RMS Walmer Castle – January 1917

What has happened to Henry Tod and where is the RMS Walmer Castle going?

1st January 1917

My dear Father and Mother,

When you see this you will be wondering, like myself, when we are going to get away. I said good-bye to the depot battalion in Edinburgh on 14th November. We are on board ship it is true but as near East Africa as ever. Further information I am not at liberty to give you.

It is tedious in the extreme this hanging about and it is like being in a prison. I have been on shore only once since embarking. We are making the best of it however and have just got through the Christmas and New Year festivities, with plenty of sing song and good cheer. But it is difficult to keep in really good form with so little exercise and a generous menu. A round or two on the Edmonton golf course is what I want. [His parents and two brothers are homesteading near Edmonton, Canada.]  Those were great games we had to be sure and I cannot quite figure out even now who is the champion of the family but no doubt each of us in our own mind has decided the point. But in your line mother you are an easy first – whether it is at the piano or the kitchen range – and I’ll back you against the best in the land. “East, West; hame’s best.” I wonder what the native cooking is like and shall probably have to face some wonderful productions.

Here is wishing you all the very best in the New Year. We brought the new year in all gathered on deck and did full justice to the occasion. The other ships in the harbour did likewise and it was quite impressive.

Still stuck in Devonport, it seems. Plymouth dockyard was renamed Devonport in 1843. It was a major shipbuilding site for the Royal Navy.
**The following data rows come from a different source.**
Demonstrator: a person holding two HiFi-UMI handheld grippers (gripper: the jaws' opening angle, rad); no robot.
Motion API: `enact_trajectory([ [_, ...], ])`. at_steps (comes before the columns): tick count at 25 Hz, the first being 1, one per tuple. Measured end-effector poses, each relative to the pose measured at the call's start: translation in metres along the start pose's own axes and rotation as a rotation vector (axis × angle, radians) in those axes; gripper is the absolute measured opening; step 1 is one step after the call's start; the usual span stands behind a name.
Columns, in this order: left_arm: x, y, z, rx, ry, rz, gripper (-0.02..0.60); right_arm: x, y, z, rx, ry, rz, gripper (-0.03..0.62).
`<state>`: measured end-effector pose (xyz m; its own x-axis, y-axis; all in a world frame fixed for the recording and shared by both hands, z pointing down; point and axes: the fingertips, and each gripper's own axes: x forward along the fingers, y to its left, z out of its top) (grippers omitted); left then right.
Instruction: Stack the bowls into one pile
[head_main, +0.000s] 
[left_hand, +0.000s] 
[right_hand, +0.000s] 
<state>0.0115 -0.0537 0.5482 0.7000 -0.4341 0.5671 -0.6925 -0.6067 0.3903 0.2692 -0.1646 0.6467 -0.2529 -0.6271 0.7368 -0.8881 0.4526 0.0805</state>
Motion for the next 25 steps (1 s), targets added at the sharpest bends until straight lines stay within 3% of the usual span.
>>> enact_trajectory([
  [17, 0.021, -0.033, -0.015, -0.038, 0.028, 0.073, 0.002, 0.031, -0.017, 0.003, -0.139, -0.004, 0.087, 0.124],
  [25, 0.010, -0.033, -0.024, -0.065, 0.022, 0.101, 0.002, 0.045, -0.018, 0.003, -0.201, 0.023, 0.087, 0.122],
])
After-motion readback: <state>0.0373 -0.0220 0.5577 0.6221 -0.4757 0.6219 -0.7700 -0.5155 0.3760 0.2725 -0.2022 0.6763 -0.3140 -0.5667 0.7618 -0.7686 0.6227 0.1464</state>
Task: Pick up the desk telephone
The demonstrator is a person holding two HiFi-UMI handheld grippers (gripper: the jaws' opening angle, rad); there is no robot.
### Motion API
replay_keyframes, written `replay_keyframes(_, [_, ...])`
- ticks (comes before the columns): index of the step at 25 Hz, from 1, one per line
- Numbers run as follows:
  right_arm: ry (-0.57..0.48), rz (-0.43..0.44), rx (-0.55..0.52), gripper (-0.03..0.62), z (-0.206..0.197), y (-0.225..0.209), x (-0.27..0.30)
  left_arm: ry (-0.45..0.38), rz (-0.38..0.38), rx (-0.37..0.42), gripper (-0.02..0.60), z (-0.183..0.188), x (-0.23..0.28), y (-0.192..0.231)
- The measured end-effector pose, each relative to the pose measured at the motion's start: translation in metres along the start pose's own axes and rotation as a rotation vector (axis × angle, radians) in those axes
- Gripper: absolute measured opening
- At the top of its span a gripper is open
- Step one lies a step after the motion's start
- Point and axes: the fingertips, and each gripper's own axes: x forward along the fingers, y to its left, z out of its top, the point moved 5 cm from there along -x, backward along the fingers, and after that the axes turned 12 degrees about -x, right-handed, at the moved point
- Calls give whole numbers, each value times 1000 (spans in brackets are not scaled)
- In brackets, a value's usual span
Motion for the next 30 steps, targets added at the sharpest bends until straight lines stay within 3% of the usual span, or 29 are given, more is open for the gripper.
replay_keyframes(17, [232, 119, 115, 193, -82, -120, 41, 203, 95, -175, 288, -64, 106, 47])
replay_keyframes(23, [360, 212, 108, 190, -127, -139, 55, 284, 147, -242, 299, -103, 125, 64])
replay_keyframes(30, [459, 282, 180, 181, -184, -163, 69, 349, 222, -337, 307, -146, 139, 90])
Now it is the largest naval base in Western Europe and is the sole nuclear repair and refuelling facility for the Royal Navy.

A glance at the next letter suggests that they set sail soon after.

Somewhere in France – not in France at all

Henry Tod’s letters home have an unexplained gap of more than six months and unfortunately, there is no one alive to ask for details. We’ll pick up the story in December 1916 and see what happens.

Union Castle Line – RMS Walmer Castle – Devonport, 22 Decr. 1916

My dear Father and Mother,

I received your letters of 2nd December just half an hour before leaving London. We embarked today but there is the possibility of our not sailing before Christmas. This is a splendid ship, almost the latest addition to the fleet, and there is a full complement on board. Further than that I suppose I must not say.

Came down from London last night and what a bustle it was getting on the train at Paddington. There were hundreds of us on this train alone for the same ship, which is taking troops to the various fronts in the east, via the Cape and India, and everybody had a goodly supply of kit. It was very much the same at this end and I have just been putting in a very strenuous time lumping my kit on board, as it was hopeless trying to get anyone to do it for you.

The same [I think he means his kit] comprises 2 cabin trunks, 2 wooden cases, 1 valise, 1 tin box containing pith helmet and my gun case. [I love finding details like this when I’m writing a story – adds such a ring of authenticity.] I bought a sporting rifle and shot gun, and this together with my service rifle and revolver, should surely account for something. I am thinking more of sport than Germans this trip, wherever that may be.

I am sharing my cabin with a man, also from a Scottish regiment, who has been serving in Egypt and also bound for East Africa. He seems to think the climate in E.A. will be more salubrious than Egypt, but I ha’e ma doots. It is possible that the destroyer on which young Noel Grabowsky is a lieutenant and presently in these waters, will form part of our escort.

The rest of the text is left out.